In full and without change, transcribe the records below.

[Records from a dataset]
————————
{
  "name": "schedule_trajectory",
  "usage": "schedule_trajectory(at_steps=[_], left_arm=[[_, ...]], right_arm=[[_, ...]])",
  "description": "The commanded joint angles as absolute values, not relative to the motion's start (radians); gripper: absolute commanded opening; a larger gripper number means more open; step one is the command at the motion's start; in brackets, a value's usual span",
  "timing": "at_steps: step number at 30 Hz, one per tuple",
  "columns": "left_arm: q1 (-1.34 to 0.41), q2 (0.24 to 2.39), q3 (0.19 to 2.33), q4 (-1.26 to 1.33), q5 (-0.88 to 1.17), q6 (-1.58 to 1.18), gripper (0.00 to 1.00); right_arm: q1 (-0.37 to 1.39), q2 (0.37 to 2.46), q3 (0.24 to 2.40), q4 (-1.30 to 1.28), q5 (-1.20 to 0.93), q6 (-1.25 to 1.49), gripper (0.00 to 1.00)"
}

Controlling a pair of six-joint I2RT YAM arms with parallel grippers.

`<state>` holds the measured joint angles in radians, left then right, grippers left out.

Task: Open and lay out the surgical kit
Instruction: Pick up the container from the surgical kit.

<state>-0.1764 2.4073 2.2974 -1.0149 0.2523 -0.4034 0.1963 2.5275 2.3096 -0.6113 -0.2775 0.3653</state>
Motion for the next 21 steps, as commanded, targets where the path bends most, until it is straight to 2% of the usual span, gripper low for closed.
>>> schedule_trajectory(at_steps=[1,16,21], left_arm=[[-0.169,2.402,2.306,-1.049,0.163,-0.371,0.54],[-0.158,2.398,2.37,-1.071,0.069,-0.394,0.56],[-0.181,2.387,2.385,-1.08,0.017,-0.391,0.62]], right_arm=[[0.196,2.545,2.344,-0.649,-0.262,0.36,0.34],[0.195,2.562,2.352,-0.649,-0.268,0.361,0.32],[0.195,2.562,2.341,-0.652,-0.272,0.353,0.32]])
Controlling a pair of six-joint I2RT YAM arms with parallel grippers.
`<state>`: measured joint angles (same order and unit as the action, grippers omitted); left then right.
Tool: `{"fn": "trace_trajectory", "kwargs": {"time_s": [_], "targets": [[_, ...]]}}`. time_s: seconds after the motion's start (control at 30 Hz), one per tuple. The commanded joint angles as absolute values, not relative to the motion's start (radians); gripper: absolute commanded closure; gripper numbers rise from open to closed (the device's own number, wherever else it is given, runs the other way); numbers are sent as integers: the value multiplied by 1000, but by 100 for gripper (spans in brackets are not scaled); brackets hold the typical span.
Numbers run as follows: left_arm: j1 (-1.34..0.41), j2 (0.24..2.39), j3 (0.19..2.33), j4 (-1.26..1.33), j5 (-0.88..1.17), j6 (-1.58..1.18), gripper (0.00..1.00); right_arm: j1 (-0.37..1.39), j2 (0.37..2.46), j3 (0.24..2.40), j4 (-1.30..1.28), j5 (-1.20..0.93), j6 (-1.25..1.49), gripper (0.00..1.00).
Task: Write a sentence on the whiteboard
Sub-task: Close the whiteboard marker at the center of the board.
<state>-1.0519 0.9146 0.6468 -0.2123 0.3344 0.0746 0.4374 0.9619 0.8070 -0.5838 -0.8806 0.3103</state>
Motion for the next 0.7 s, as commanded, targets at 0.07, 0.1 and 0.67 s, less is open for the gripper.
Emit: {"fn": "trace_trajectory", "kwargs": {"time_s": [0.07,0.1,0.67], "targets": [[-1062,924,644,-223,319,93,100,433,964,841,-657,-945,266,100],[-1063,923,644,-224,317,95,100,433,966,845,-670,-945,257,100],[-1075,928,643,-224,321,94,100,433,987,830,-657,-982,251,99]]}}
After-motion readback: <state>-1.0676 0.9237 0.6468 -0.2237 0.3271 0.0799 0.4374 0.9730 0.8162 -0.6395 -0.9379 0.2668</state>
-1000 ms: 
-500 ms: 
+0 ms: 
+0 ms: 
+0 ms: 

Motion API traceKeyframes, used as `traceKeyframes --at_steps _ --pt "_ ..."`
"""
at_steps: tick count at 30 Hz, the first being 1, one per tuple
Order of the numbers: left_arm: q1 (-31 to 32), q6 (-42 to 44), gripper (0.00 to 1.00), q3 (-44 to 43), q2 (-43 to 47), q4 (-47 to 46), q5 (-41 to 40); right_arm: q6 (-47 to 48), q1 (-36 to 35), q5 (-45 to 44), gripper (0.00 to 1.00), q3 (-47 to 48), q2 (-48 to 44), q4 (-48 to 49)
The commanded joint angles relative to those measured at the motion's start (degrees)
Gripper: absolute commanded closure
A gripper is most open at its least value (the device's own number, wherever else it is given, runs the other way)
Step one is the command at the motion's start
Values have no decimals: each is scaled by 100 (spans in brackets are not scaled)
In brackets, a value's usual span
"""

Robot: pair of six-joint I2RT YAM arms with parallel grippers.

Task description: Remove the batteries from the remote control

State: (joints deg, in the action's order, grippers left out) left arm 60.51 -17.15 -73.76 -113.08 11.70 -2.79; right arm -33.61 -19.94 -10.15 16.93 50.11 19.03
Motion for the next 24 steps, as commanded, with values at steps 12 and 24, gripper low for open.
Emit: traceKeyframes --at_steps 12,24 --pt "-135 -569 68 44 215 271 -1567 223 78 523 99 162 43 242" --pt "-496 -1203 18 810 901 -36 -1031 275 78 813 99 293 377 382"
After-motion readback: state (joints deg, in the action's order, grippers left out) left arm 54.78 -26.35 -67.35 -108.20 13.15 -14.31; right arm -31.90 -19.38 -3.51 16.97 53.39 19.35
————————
YOUR RESPONSE>
{
  "name": "schedule_trajectory",
  "usage": "schedule_trajectory(at_steps=[_], left_arm=[[_, ...]], right_arm=[[_, ...]])",
  "description": "The commanded joint angles as absolute values, not relative to the motion's start (radians); gripper: absolute commanded opening; a larger gripper number means more open; step one is the command at the motion's start; in brackets, a value's usual span",
  "timing": "at_steps: step number at 30 Hz, one per tuple",
  "columns": "left_arm: q1 (-1.34 to 0.41), q2 (0.24 to 2.39), q3 (0.19 to 2.33), q4 (-1.26 to 1.33), q5 (-0.88 to 1.17), q6 (-1.58 to 1.18), gripper (0.00 to 1.00); right_arm: q1 (-0.37 to 1.39), q2 (0.37 to 2.46), q3 (0.24 to 2.40), q4 (-1.30 to 1.28), q5 (-1.20 to 0.93), q6 (-1.25 to 1.49), gripper (0.00 to 1.00)"
}

Controlling a pair of six-joint I2RT YAM arms with parallel grippers.

`<state>` holds the measured joint angles in radians, left then right, grippers left out.

Task: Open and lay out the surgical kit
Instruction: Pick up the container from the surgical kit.

<state>-0.1764 2.4073 2.2974 -1.0149 0.2523 -0.4034 0.1963 2.5275 2.3096 -0.6113 -0.2775 0.3653</state>
Motion for the next 21 steps, as commanded, targets where the path bends most, until it is straight to 2% of the usual span, gripper low for closed.
>>> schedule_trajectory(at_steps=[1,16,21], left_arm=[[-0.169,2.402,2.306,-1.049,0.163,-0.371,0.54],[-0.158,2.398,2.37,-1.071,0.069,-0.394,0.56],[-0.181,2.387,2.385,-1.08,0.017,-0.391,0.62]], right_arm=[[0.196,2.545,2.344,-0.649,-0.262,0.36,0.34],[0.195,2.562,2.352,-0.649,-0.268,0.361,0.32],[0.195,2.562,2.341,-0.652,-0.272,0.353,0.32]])
Controlling a pair of six-joint I2RT YAM arms with parallel grippers.
`<state>`: measured joint angles (same order and unit as the action, grippers omitted); left then right.
Tool: `{"fn": "trace_trajectory", "kwargs": {"time_s": [_], "targets": [[_, ...]]}}`. time_s: seconds after the motion's start (control at 30 Hz), one per tuple. The commanded joint angles as absolute values, not relative to the motion's start (radians); gripper: absolute commanded closure; gripper numbers rise from open to closed (the device's own number, wherever else it is given, runs the other way); numbers are sent as integers: the value multiplied by 1000, but by 100 for gripper (spans in brackets are not scaled); brackets hold the typical span.
Numbers run as follows: left_arm: j1 (-1.34..0.41), j2 (0.24..2.39), j3 (0.19..2.33), j4 (-1.26..1.33), j5 (-0.88..1.17), j6 (-1.58..1.18), gripper (0.00..1.00); right_arm: j1 (-0.37..1.39), j2 (0.37..2.46), j3 (0.24..2.40), j4 (-1.30..1.28), j5 (-1.20..0.93), j6 (-1.25..1.49), gripper (0.00..1.00).
Task: Write a sentence on the whiteboard
Sub-task: Close the whiteboard marker at the center of the board.
<state>-1.0519 0.9146 0.6468 -0.2123 0.3344 0.0746 0.4374 0.9619 0.8070 -0.5838 -0.8806 0.3103</state>
Motion for the next 0.7 s, as commanded, targets at 0.07, 0.1 and 0.67 s, less is open for the gripper.
Emit: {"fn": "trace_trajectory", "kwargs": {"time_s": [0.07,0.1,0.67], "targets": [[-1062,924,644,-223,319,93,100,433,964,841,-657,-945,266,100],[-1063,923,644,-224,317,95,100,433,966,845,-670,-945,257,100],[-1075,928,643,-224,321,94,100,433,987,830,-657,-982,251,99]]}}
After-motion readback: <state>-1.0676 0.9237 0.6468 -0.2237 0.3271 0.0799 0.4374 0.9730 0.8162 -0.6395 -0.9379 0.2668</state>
-1000 ms: 
-500 ms: 
+0 ms: 
+0 ms: 
+0 ms: 

Motion API traceKeyframes, used as `traceKeyframes --at_steps _ --pt "_ ..."`
"""
at_steps: tick count at 30 Hz, the first being 1, one per tuple
Order of the numbers: left_arm: q1 (-31 to 32), q6 (-42 to 44), gripper (0.00 to 1.00), q3 (-44 to 43), q2 (-43 to 47), q4 (-47 to 46), q5 (-41 to 40); right_arm: q6 (-47 to 48), q1 (-36 to 35), q5 (-45 to 44), gripper (0.00 to 1.00), q3 (-47 to 48), q2 (-48 to 44), q4 (-48 to 49)
The commanded joint angles relative to those measured at the motion's start (degrees)
Gripper: absolute commanded closure
A gripper is most open at its least value (the device's own number, wherever else it is given, runs the other way)
Step one is the command at the motion's start
Values have no decimals: each is scaled by 100 (spans in brackets are not scaled)
In brackets, a value's usual span
"""

Robot: pair of six-joint I2RT YAM arms with parallel grippers.

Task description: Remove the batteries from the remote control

State: (joints deg, in the action's order, grippers left out) left arm 60.51 -17.15 -73.76 -113.08 11.70 -2.79; right arm -33.61 -19.94 -10.15 16.93 50.11 19.03
Motion for the next 24 steps, as commanded, with values at steps 12 and 24, gripper low for open.
Emit: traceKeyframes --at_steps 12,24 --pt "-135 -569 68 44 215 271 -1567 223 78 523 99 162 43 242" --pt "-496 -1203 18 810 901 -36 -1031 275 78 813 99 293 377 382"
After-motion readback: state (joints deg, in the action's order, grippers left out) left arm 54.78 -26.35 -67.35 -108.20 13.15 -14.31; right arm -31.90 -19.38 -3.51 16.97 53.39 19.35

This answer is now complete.